Astrid beim Tanztee | © Erik Molberg Hansen
Alba August: A Star Is Born
Der Film ist schlicht und klassisch erzählt – mit wunderschönem Score und prachtvollen Landschaften. Der dänische Shooting Star Alba August trägt ihn als junge Astrid Lindgren. Es ist aufregend, August dabei zuzusehen, wie sie die Szenerien beherrscht. Wie sie vom Mauerblümchen, das beim Tanztee nie ausgewählt wird, zur talentierten Journalistin wächst, die eine einfache Zugreise in den 1920er-Jahren zum sinnlichen Ereignis des Jahres hochschreiben kann. Wenn sie beim Tanztee von den Knaben ignoriert wird, weil es immer eine schönere Tanzpartnerin gibt, schnappt sie sich halt eine andere Sitzengelassene und tanzt mit ihr auf dem Parkett. Oder sie wirbelt ganz allein und stilvoll über die Tanzfläche, die anderen Paare ignorierend. Alles, was August als Astrid macht, macht sie mit Lust: Sich eine moderne Frisur nach einer deutschen Frauenzeitschrift schneiden zu lassen, die ersten Tippversuche auf der Schreibmaschine, die mit charmanten Tintenspuren auf der Stirn enden oder die Affäre mit dem in Scheidung lebenden Blomberg. Das Spannende an Augusts Performance ist wohl, dass man ihrer Figur beim Denken zuschauen kann und dass sie sich vollkommen für die Rolle hingibt. Sie spielt mit der berüchtigten Hans-Albers-Haltung: Platz da, jetzt komme ich. Aber sie spielt diese Haltung subtiler.

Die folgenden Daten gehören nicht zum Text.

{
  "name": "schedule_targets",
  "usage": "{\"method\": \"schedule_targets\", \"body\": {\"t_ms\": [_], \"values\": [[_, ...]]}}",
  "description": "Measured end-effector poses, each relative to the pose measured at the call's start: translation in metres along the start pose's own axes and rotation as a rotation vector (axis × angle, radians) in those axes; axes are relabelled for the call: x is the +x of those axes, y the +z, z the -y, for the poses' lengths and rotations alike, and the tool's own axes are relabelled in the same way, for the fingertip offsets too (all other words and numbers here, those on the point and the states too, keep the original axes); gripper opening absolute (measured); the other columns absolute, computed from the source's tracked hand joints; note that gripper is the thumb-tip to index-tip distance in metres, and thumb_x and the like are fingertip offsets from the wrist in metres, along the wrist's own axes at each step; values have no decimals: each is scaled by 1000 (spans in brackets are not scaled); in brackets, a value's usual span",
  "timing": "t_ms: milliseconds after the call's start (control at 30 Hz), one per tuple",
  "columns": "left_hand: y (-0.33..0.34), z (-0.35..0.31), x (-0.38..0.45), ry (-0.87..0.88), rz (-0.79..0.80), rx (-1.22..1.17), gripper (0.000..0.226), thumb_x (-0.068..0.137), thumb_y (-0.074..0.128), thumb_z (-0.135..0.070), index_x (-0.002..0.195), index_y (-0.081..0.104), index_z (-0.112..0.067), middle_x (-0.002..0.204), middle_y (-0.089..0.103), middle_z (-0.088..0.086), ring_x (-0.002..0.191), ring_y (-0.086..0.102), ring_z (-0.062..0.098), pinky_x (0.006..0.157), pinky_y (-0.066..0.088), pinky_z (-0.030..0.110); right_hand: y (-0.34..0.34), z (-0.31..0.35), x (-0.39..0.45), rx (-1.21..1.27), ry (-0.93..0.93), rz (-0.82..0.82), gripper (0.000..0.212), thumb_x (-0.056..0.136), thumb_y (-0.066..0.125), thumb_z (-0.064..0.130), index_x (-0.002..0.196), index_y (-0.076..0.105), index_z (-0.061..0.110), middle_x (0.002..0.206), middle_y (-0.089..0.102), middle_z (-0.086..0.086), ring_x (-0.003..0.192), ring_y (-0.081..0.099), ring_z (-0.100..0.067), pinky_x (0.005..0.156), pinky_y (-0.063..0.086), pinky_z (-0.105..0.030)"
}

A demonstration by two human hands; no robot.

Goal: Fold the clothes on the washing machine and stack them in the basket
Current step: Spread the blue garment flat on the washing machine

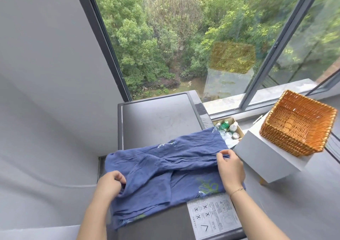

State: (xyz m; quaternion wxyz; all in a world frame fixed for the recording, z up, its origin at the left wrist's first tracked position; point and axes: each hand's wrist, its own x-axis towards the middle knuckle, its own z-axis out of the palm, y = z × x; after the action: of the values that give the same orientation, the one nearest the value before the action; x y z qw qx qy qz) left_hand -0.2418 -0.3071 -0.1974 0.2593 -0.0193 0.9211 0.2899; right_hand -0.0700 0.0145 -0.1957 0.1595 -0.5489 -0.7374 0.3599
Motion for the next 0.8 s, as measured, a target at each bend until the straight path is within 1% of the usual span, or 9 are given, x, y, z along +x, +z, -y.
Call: {"method": "schedule_targets", "body": {"t_ms": [67,167,267,333,400,467,567,700,800], "values": [[-12,-5,7,-12,-130,0,38,69,41,10,66,61,-22,77,65,-1,84,63,27,77,49,33,-1,17,3,28,-87,-9,7,86,54,23,87,61,26,62,61,0,69,55,-28,59,39,-34],[-27,-21,22,43,-297,71,29,78,46,0,84,61,-24,90,62,-3,93,60,27,80,45,32,9,36,19,14,-235,101,14,87,54,14,89,61,26,58,52,1,62,53,-23,56,39,-34],[-34,-30,53,197,-301,82,23,85,55,-5,100,65,-18,107,64,8,105,57,31,91,46,38,34,49,53,-100,-389,280,18,85,58,9,95,67,21,86,61,-1,88,58,-23,78,45,-35],[-32,-28,73,212,-244,164,25,89,59,-15,113,64,-19,122,60,6,116,50,31,99,41,39,49,52,77,-178,-438,370,23,86,61,8,106,69,15,108,58,-8,108,51,-25,95,39,-34],[-27,-21,90,199,-168,209,29,91,60,-22,120,62,-19,128,58,4,122,46,29,103,38,37,58,52,91,-198,-416,389,28,84,66,9,111,68,13,117,54,-10,117,46,-27,100,34,-32],[-19,-18,94,192,-148,154,26,89,64,-26,113,63,-16,122,62,6,120,50,28,101,39,38,62,48,93,-207,-406,338,25,81,71,14,106,70,14,120,52,-8,119,45,-26,100,33,-33],[-13,-19,89,151,-200,109,10,89,65,-26,87,60,-18,105,64,1,107,54,26,89,44,38,72,40,92,-233,-455,184,5,80,74,18,83,72,15,109,55,-6,110,48,-26,92,36,-37],[-21,-9,83,194,-112,-41,19,92,61,-19,76,50,-21,83,60,-2,83,57,26,80,42,38,76,31,91,-258,-515,0,7,85,68,16,80,70,12,88,58,-7,91,54,-32,87,36,-43],[-37,-6,82,193,-172,-25,20,91,63,-28,75,51,-24,78,64,-7,81,59,19,80,33,32,75,29,93,-323,-561,-118,15,88,58,23,80,66,14,79,64,-8,84,57,-34,86,30,-42]]}}
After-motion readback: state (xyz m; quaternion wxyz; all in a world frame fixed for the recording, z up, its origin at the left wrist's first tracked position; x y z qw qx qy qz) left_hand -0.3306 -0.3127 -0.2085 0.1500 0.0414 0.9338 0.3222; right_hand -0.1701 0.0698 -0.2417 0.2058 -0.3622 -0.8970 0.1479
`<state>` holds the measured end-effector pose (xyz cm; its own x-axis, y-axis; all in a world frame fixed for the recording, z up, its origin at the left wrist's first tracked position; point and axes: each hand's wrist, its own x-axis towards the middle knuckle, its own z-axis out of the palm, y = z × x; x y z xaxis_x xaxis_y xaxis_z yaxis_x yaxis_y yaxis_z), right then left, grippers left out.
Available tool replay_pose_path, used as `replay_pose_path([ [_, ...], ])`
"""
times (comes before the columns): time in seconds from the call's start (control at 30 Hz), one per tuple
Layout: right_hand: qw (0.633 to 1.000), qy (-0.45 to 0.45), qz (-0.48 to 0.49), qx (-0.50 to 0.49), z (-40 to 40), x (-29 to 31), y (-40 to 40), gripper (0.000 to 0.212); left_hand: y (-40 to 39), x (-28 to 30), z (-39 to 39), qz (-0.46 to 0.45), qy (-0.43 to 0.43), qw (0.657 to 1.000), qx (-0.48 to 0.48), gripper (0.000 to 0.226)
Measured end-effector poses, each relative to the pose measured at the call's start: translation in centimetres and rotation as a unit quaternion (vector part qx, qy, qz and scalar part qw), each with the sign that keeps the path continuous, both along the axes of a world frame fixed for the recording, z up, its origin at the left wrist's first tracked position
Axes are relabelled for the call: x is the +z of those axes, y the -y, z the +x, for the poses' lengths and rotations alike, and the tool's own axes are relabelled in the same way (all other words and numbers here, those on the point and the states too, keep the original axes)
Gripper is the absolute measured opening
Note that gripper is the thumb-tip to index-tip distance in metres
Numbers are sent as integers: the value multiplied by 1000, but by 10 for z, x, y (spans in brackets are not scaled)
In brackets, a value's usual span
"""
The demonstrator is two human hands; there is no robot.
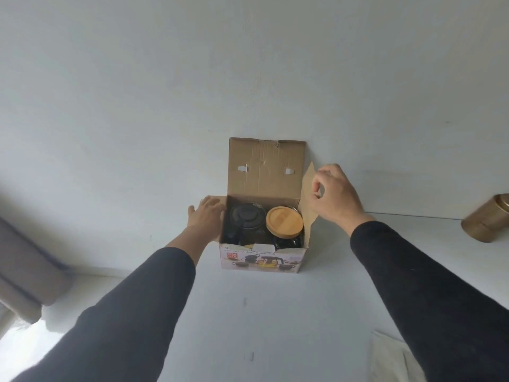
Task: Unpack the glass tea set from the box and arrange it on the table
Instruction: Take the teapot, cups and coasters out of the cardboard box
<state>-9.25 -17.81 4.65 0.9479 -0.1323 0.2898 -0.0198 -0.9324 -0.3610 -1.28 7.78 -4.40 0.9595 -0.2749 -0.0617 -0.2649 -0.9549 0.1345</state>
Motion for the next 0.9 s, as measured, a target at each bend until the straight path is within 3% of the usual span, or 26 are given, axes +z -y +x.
replay_pose_path([
  [0.13,975,-67,-155,-147,-15,-2,24,22,6,0,-10,18,30,999,16,43],
  [0.23,950,-141,-191,-203,-25,-13,23,31,10,-1,-13,5,43,999,-9,36],
  [0.33,953,-211,-130,-174,-29,-32,15,36,17,-3,-17,-36,57,995,-77,32],
  [0.5,977,-204,31,-61,-17,-58,-11,48,30,1,-22,-12,52,970,-238,32],
  [0.67,981,-192,26,-8,6,-74,-29,63,40,-5,-23,62,4,955,-289,29],
  [0.9,974,-220,43,14,22,-88,-30,82,48,0,-18,151,11,933,-325,38],
])
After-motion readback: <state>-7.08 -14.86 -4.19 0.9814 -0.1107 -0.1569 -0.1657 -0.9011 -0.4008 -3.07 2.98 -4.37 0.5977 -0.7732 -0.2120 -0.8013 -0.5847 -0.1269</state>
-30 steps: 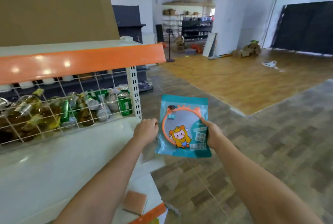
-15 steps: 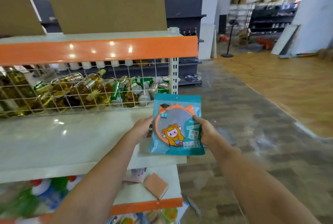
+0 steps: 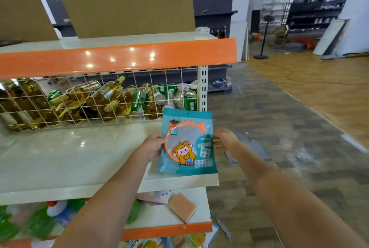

So viel Freiheit wird im protestantisch geprägten Schweden nach dem Ersten Weltkrieg jedoch perfide bestraft. Die Moral treibt Astrid zu einem folgenreichen Schritt: Damit Blomberg nach der ungeplanten Schwangerschaft keine Unannehmlichkeiten im Scheidungsprozess hat – er behauptet, er könne deswegen ins Gefängnis kommen –, gibt Astrid ihr Kind zu einer Leihmutter (Trine Dyrholm) nach Dänemark. Da beginnt das große Melodrama des Films, das einem das Herz zerreißt. Mit jedem Monat, in dem Astrid ihr Kind nicht zurückholen kann und es sich mehr von ihr entfremdet, wird klarer, wo die Kindergeschichten der Astrid Lindgren ihren Ausgangspunkt genommen haben. Es sind allesamt Geschichten, mit denen sie wieder das Herz ihres eigenen Kindes zurückerobern wollte. „Becoming Astrid“ ist auch so gut gelungen, weil sich der Film als Biopic auf eine kurze intensive Zeitspanne in Astrid Lindgrens Leben fokussiert, die relativ unbekannt für ihre treue Leserschaft ist und gleichzeitig viel von ihrer Biografie erklärt.